[DATA BLOCK — start]

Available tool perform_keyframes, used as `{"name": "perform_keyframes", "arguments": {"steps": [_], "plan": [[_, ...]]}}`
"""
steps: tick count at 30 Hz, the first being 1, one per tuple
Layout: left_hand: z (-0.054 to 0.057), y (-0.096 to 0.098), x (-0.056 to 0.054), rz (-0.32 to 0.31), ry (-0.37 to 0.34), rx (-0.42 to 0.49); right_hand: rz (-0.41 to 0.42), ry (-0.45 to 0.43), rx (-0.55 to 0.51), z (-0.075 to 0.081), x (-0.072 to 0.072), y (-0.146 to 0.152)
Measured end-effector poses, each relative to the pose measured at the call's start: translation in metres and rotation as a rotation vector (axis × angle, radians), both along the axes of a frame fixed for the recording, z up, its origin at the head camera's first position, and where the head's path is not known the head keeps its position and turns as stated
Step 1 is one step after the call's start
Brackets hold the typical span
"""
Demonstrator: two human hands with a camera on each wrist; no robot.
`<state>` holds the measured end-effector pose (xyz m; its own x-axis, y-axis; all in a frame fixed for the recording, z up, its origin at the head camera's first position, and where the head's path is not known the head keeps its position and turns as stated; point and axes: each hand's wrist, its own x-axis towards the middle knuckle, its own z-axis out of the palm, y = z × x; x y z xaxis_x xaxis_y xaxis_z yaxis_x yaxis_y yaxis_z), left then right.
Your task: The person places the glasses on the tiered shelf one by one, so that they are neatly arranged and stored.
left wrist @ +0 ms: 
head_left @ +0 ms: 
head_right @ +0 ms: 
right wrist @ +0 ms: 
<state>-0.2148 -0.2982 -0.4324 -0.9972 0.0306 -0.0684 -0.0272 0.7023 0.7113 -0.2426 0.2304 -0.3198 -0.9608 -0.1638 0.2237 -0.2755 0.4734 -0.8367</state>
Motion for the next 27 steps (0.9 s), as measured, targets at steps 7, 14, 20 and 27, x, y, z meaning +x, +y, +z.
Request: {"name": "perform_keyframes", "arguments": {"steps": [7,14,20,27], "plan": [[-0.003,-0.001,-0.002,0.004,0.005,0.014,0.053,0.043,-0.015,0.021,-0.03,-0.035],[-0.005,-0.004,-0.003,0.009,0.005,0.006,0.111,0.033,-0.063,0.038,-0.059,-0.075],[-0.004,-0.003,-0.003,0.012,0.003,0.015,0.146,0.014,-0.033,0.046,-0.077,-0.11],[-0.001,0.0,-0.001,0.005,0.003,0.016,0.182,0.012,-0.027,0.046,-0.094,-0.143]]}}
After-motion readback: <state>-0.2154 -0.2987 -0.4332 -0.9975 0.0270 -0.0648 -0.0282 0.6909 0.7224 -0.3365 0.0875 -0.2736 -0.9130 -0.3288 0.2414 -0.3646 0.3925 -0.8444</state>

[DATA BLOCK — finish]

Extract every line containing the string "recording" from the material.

• _RESULT BELOW_
Measured end-effector poses, each relative to the pose measured at the call's start: translation in metres and rotation as a rotation vector (axis × angle, radians), both along the axes of a frame fixed for the recording, z up, its origin at the head camera's first position, and where the head's path is not known the head keeps its position and turns as stated
`<state>` holds the measured end-effector pose (xyz m; its own x-axis, y-axis; all in a frame fixed for the recording, z up, its origin at the head camera's first position, and where the head's path is not known the head keeps its position and turns as stated; point and axes: each hand's wrist, its own x-axis towards the middle knuckle, its own z-axis out of the palm, y = z × x; x y z xaxis_x xaxis_y xaxis_z yaxis_x yaxis_y yaxis_z), left then right.

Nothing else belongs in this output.